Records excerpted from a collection
------------------------------------------------------------
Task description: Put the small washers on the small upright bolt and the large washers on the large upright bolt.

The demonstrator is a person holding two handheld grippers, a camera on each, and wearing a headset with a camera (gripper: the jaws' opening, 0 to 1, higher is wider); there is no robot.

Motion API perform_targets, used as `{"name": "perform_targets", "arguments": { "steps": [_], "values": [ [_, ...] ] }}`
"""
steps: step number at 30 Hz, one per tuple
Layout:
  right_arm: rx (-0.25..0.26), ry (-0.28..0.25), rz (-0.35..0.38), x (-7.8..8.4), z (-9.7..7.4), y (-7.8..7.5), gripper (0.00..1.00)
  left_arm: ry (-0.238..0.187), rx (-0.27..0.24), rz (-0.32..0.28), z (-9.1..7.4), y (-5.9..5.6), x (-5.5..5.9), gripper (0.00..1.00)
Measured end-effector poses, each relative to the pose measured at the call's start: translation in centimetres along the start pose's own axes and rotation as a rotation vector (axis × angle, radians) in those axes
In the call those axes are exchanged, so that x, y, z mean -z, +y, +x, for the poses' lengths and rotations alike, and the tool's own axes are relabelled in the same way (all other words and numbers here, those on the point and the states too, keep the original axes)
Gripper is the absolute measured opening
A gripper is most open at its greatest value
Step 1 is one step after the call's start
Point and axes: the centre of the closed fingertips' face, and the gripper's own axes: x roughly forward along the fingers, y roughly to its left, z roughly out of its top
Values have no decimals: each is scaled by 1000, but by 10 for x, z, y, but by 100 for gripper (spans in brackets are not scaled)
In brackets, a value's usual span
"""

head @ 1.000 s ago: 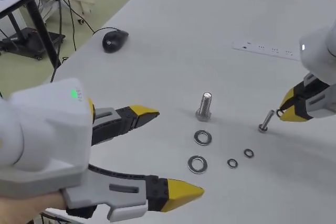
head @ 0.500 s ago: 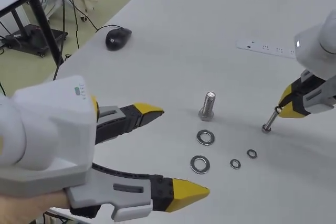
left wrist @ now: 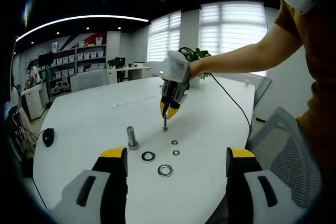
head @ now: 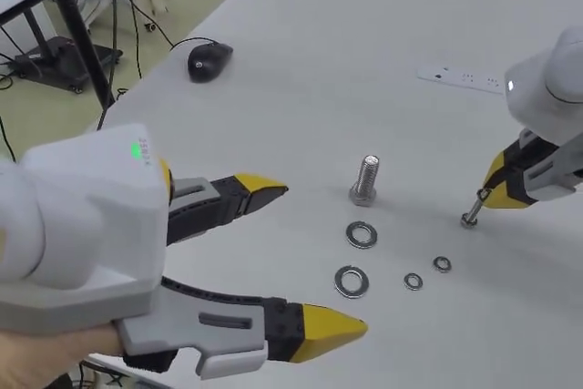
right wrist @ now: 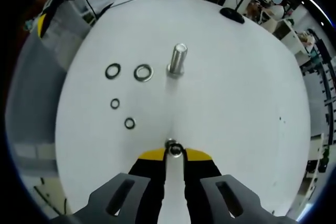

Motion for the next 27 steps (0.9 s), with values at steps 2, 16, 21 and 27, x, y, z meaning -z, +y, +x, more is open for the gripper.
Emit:
{"name": "perform_targets", "arguments": {
  "steps": [2, 16, 21, 27],
  "values": [
    [-5, 4, -4, 2, 4, 1, 12, 2, 0, 0, 1, 1, 1, 76],
    [-19, 8, -7, 9, 28, 6, 12, 4, 2, -10, 3, 2, 3, 76],
    [-16, 4, -5, 11, 31, 7, 13, 6, 0, -14, 3, 3, 5, 76],
    [-13, -5, 0, 10, 32, 7, 13, 8, -1, -16, 3, 3, 6, 75]
  ]
}}
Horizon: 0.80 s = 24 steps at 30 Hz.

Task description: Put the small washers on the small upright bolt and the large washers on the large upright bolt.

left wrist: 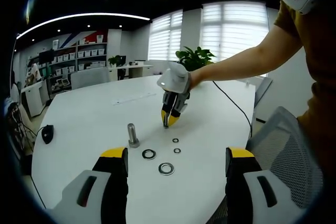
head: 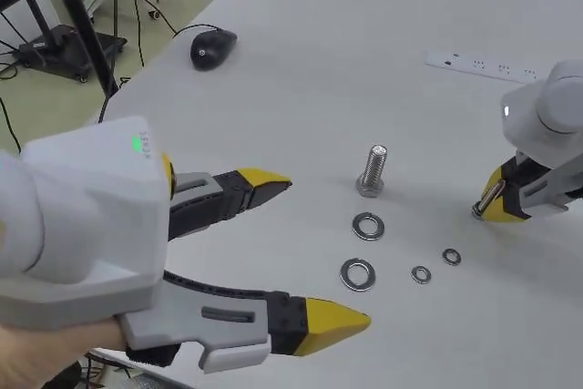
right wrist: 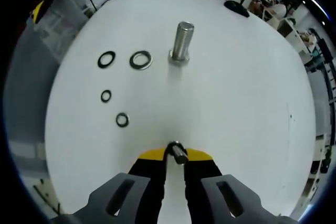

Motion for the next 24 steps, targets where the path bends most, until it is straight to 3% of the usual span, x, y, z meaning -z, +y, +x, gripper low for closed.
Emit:
{"name": "perform_targets", "arguments": {
  "steps": [7, 11, 18, 24],
  "values": [
    [11, -8, 10, 2, -5, -1, 17, 5, 0, 6, 0, 0, 0, 75],
    [29, -13, 25, 4, -16, 0, 16, 2, -2, 10, -1, 0, -2, 75],
    [4, -5, 27, 7, -25, 25, 16, -9, -5, 22, -2, -1, -7, 75],
    [-32, -53, 22, -12, -26, 52, 16, -11, -2, 28, -3, -4, -7, 76]
  ]
}}
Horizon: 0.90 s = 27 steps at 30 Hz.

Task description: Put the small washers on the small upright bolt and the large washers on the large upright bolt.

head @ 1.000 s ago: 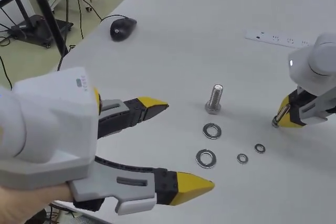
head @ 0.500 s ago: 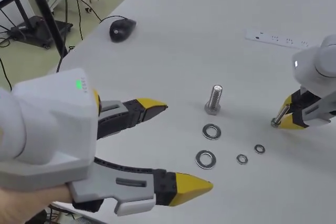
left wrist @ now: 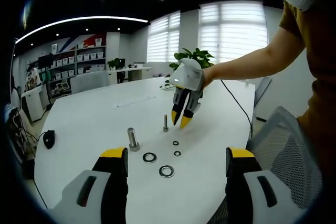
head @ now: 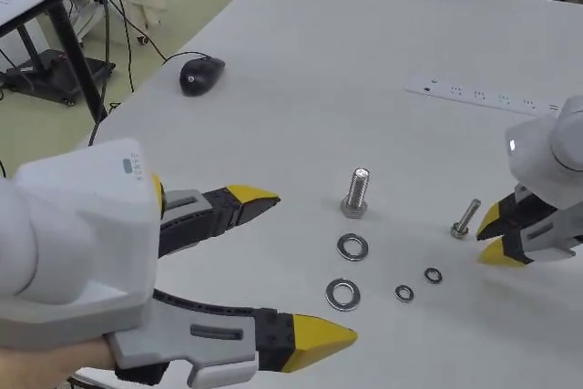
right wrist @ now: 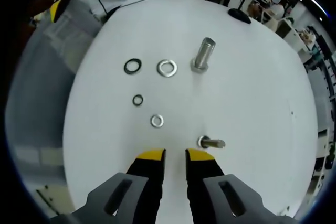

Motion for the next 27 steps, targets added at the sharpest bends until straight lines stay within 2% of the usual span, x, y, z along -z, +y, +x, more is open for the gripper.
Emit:
{"name": "perform_targets", "arguments": {
  "steps": [7, 9, 13, 18, 27],
  "values": [
    [-37, -6, -47, -19, 15, 22, 16, 5, -3, 1, -5, -3, 2, 75],
    [-40, -11, -49, -24, 20, 24, 16, -11, -5, 1, -7, -4, -2, 76],
    [-44, 3, -54, -25, 30, 20, 16, -18, -9, 5, -9, -4, -5, 76],
    [-48, 10, -35, -24, 34, 13, 16, -35, -14, 9, -11, -2, -10, 76],
    [-74, 33, -23, -16, 42, 14, 18, -15, -16, 3, -9, 3, -3, 76]
  ]
}}
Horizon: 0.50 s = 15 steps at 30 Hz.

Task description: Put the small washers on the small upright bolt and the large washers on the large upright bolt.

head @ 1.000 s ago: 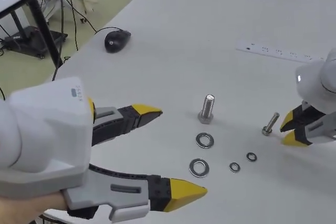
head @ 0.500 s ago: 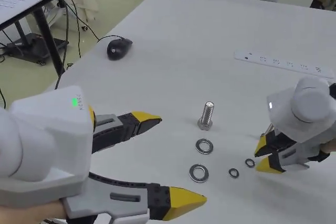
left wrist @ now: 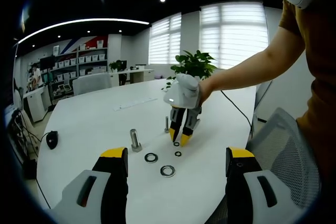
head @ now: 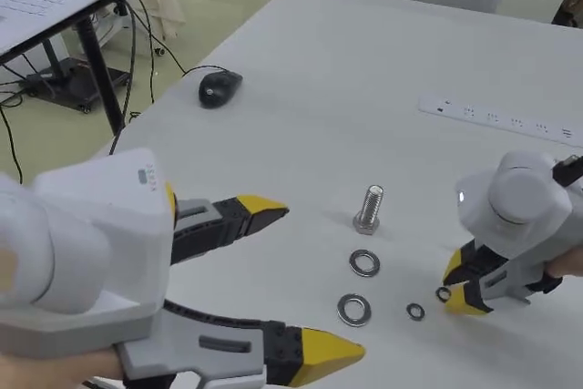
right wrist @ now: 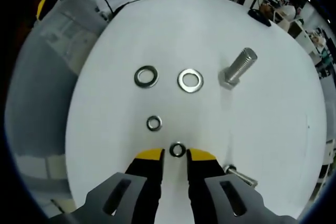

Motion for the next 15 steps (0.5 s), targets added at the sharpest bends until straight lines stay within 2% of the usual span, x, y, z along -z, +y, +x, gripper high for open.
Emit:
{"name": "perform_targets", "arguments": {
  "steps": [10, 15],
  "values": [
    [-6, -15, 22, -1, -1, -1, 18, 4, 6, -6, 5, 2, 2, 76],
    [0, -13, -7, -2, 0, 2, 15, 4, 5, -8, 7, 3, 2, 76]
  ]
}}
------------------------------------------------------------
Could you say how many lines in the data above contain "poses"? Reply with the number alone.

2